I could see use doing a "Binary License Score" and "Source License Score" in situations where we have a clear mapping to a source repo (which is the case for many but not all types of ClearlyDefined components).

What I'm interested in understanding (from your org's POV) is how you would use both those scores to make decisions. Would you combine them somehow? Would you go with the one that is higher? I'd love to hear more about your use case.

mickaelistria commented 3 years ago

@nellshamrell Thanks for your interest. I cannot officially answer your question, but summon @waynebeaton to do so. (My impression is that the Eclipse IP rules only care about sources as they only require "consuming developer" to share source during the analysis, and they trust this consuming developer has ensured the sources they provide for analysis do match the binary they use, so Eclipse Foundation would only use the "Source License Score"; but all that comment isn't worth much unless @waynebeaton labels it as accurate)

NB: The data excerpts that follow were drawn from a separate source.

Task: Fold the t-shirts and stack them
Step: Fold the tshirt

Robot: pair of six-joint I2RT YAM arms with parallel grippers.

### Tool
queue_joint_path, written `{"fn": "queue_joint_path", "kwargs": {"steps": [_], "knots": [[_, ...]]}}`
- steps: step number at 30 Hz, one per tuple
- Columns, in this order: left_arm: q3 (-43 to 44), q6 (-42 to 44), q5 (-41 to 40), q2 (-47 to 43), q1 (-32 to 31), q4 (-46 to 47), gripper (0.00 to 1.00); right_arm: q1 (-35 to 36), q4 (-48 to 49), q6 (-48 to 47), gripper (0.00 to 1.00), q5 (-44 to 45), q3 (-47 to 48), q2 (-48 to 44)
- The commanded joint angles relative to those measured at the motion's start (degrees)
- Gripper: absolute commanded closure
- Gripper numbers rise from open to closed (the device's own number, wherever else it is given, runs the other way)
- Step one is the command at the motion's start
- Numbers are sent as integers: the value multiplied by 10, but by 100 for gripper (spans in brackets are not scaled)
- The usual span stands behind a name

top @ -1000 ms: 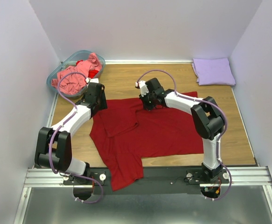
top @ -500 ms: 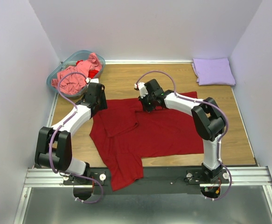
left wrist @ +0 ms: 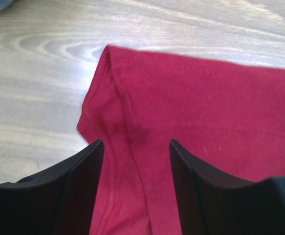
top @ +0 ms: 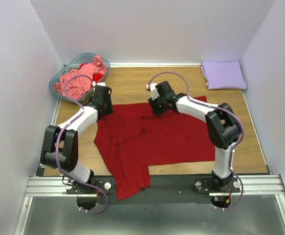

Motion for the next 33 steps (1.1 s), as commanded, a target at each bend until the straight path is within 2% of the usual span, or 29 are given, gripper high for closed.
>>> {"fn": "queue_joint_path", "kwargs": {"steps": [1,6,12,22,28,33], "knots": [[44,-4,-3,45,2,-4,41,-63,-8,37,57,51,-12,-52],[90,-6,-1,122,7,-15,49,-183,-5,103,56,47,-25,-55],[146,-7,3,205,13,-37,54,-281,15,173,56,43,-49,-39],[216,-5,14,284,28,-60,55,-378,54,251,57,33,-72,18],[316,1,29,364,34,-95,56,-410,61,267,57,-1,-31,70],[437,2,31,427,37,-135,56,-411,58,250,56,1,29,103]]}}
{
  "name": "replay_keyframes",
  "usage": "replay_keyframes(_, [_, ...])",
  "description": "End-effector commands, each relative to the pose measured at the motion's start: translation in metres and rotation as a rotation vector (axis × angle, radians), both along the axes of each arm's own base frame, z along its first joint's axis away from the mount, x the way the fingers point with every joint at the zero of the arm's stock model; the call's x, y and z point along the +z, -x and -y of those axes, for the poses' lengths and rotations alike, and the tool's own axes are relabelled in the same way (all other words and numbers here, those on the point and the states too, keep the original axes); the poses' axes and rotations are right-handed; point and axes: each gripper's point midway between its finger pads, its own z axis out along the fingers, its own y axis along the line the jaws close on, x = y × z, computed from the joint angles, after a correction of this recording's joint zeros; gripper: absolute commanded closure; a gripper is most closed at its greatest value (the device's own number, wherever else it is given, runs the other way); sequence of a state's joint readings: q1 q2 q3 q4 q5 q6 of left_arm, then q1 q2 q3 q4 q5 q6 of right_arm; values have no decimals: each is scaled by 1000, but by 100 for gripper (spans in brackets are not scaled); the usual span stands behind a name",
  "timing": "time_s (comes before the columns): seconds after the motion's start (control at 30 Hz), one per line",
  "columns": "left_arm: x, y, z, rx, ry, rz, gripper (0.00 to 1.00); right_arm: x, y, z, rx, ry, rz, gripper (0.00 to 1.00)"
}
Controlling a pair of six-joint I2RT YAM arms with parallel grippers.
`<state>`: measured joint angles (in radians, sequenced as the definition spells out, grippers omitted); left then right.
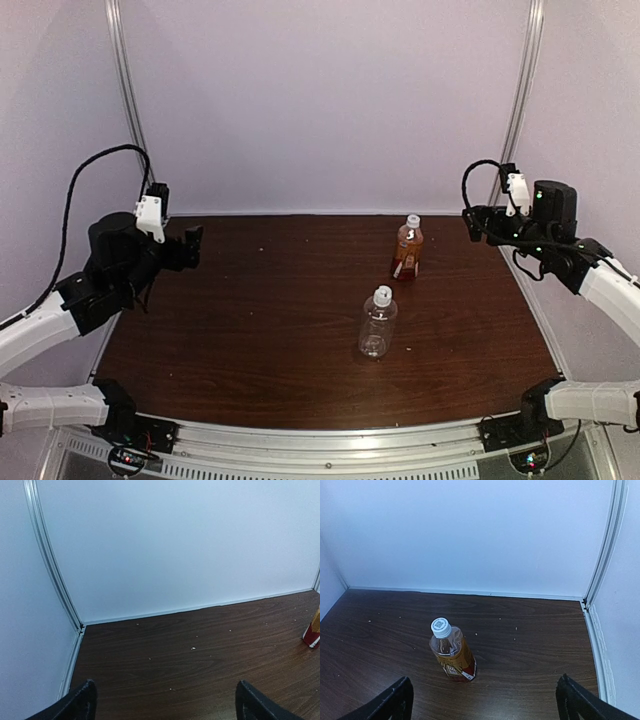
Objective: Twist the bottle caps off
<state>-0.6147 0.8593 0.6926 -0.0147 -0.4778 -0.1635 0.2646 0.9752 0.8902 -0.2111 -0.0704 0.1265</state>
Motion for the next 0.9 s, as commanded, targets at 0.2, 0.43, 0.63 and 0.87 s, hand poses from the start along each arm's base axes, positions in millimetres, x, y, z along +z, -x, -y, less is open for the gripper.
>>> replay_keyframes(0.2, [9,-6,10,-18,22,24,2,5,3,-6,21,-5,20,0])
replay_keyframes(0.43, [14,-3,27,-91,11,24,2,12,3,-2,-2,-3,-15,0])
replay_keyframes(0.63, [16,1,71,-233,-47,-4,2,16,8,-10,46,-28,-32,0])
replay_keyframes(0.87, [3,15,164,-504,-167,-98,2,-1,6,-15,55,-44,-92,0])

waynebeaton commented 3 years ago

My understanding of how to use the ClearlyDefined data to support the implementation of the Eclipse Foundation's IP Policy continues to evolve. Currently, I'm not taking a lot of interest in the scores at all, but instead am focusing on the declared and discovered licenses. I haven't removed consideration of the score from our tools, but am strongly considering it (or at very least lowering the threshold from 75).

That there is not a reliable 1:1 mapping between binary and source artifacts on ClearlyDefined (and completely understand why this is hard), we've mostly been using (and curating) license data from the binary artifacts. There are clear deficiencies with this that I haven't sorted out how (or whether) to address.

When we run our own scans, we try to identify the most obvious source. e.g., the source JAR from Maven central or the source ZIP from npmjs.

mickaelistria commented 3 years ago

@waynebeaton At the moment, most of the cases that require further action at Eclipse.org because ClearlyDefined scores are too low are Maven Java libraries or npm modules written in TypeScript, with most file legal headers lost in tranlation. The workaround for Eclipse committers, according to Eclipse Foundation rules, is then to open a ticket and attach the source (usually directly the attached source artifact for Maven). So am I right to think that if some ClearlyDefined score were directly built for the source (additionally to the binary), then it would be good enough to look at that "source" score (which would usually be around 80% rather than 60%) without need to change the acceptance threeshold? I have the impression that, independently of Eclipse Foundation, license checks are only reliable on source anyway; and that trusting that binary and source are matching is another step after. Basically, the story of "trusting an OSS component" is made of 2 points: trusting the source and then trusting some package matches the source. Trying to directly trust binary (from a legal declaration perspective at least), seems to go too fast and miss many cases by the way.

waynebeaton commented 3 years ago

TL;DR: probably.

FWIW, you can feed the license tool "source archive" ClearlyDefined coordinates instead of Maven GAVs and it will do exactly what you're describing.

I have been thinking three things: (1) that setting the default type/source to "maven/mavencentral" is not correct; (2) the default type/source should be something that can be overridden; and (3) I'm still pretty convinced that we only actually care about the licenses and not the ClearlyDefined score.

open a ticket and attach the source

I understand that this is beside the point, but the functionality to do this automatically is getting better.

This discussion is, I believe, more about EF policy than ClearlyDefined, so we should move it to the Dash License Tool.

ariel11 commented 2 years ago

@nellshamrell - is this Issue ready to be closed?

nellshamrell commented 2 years ago

@ariel11 yes, closing. If anyone would like to discuss further, feel free to re-open.